As shown in Figure 2, in one embodiment of the present disclosure there is provided a film construction 20 having a backing 21 that has a first major surface 22 and a second major surface 23. The backing 21 may include one or more layers (not specifically shown). Disposed on (either directly or indirectly) the first major surface 22 of the backing 21 is an adhesive layer 28 (e.g., a pressure sensitive adhesive), and disposed on the adhesive layer 28 is a release layer 26. Although not shown, a tie layer may be disposed between the backing and the adhesive layer. Such film construction could be used as a single-sided adhesive tape with a release layer thereon.

As shown in Figure 3, in one embodiment of the present disclosure there is provided a film construction 30 having a backing 31 that has a first major surface 32 and a second major surface 33. The backing 31 may include one or more layers (not specifically shown). Disposed on the first major surface 32 of the backing 31 is a release layer 36. Disposed on the release layer 36 is an adhesive layer 38 (e.g., a pressure sensitive adhesive). Such film construction could be used as a release article such as a transfer tape.

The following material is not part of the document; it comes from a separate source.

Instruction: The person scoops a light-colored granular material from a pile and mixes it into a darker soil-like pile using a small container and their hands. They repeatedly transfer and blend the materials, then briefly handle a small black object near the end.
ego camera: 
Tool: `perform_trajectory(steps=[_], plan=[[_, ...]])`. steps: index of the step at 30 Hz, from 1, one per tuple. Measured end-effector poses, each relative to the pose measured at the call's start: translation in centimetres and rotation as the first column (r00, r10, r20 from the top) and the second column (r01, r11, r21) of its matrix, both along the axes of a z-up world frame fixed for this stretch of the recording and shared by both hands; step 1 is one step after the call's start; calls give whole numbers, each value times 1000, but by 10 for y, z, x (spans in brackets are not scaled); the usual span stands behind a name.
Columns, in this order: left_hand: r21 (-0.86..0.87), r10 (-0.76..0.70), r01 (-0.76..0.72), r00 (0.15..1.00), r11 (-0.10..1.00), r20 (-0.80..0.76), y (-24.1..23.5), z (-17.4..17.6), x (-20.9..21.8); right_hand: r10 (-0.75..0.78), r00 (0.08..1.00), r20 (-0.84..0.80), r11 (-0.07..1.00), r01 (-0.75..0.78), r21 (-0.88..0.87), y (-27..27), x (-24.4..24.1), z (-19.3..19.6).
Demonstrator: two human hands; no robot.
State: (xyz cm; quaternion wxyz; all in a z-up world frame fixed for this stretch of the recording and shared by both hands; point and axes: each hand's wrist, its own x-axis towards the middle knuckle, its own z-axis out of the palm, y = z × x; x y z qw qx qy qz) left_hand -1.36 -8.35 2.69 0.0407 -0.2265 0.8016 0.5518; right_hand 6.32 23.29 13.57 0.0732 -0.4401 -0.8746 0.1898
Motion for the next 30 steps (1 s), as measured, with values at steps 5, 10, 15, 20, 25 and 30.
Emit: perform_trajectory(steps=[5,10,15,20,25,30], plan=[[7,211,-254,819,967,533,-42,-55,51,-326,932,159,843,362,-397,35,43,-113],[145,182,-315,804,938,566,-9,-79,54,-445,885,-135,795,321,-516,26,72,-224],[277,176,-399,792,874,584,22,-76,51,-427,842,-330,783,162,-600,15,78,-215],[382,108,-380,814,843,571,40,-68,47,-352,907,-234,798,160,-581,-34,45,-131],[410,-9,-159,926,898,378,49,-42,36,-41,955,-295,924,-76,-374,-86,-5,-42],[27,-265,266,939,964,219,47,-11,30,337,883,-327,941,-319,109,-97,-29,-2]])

As shown in Figures 4 and 5, in certain embodiments of the present disclosure there are provided film constructions 40 and 50, each having an adhesive layer 48 and 58 (e.g., a pressure sensitive adhesive), respectively, having two major surfaces, and on one major surface (Figure 4) or on both major surfaces (Figure 5) is disposed a release layer 46 (Figure 4) or release layers 56 and 56' (Figure 5). Such film constructions could be used as release articles such as transfer tapes.

In embodiments of film constructions of the present disclosure, a release layer includes one or more polymers including polylactic acid. In certain of such embodiments, particularly those in which the release layer is the outermost layer, the film constructions, and articles incorporating such film constructions, are rendered paintable, printable, or otherwise image receptive due to the presence of the polylactic acid in the release layer. In certain embodiments, a release layer may include polylactic acid as the only polymer (100% polylactic acid). In certain embodiments, a release layer may include a mixture of polymers that includes polylactic acid and, for example, an ethylene-containing

copolymer.

In certain embodiments, an optional tie layer of film constructions of the present disclosure (e.g., layer 14 shown in Figure 1) may also include an ethylene-containing copolymer. In certain embodiments, such ethylene-containing copolymers may include at least one polar comonomer. In certain embodiments, an optional tie layer includes at least two different ethylene-containing copolymers, each including a polar comonomer, which may be the same or different.

A backing of film constructions of the present disclosure may include one or more layers. In certain embodiments, a backing includes an extrudable material. In certain embodiments, an extrudable material includes one or more polyesters (aliphatic or aromatic), polyolefins, thermoplastic elastomers, polyurethanes, or mixtures thereof. In certain embodiments, the polyolefin may be a homopolymer or copolymer, including an ethylene-containing copolymer.

In certain embodiments, a backing of film constructions of the present disclosure includes polylactic acid and an ethylene-containing copolymer including a polar comonomer. Such backing may optionally contain two or more layers. For example, the backing may include one layer that includes polylactic acid (PLA) and an ethylene- containing copolymer including a polar comonomer, and one or more layers that include materials other than a mixture of PLA and an ethylene-containing copolymer.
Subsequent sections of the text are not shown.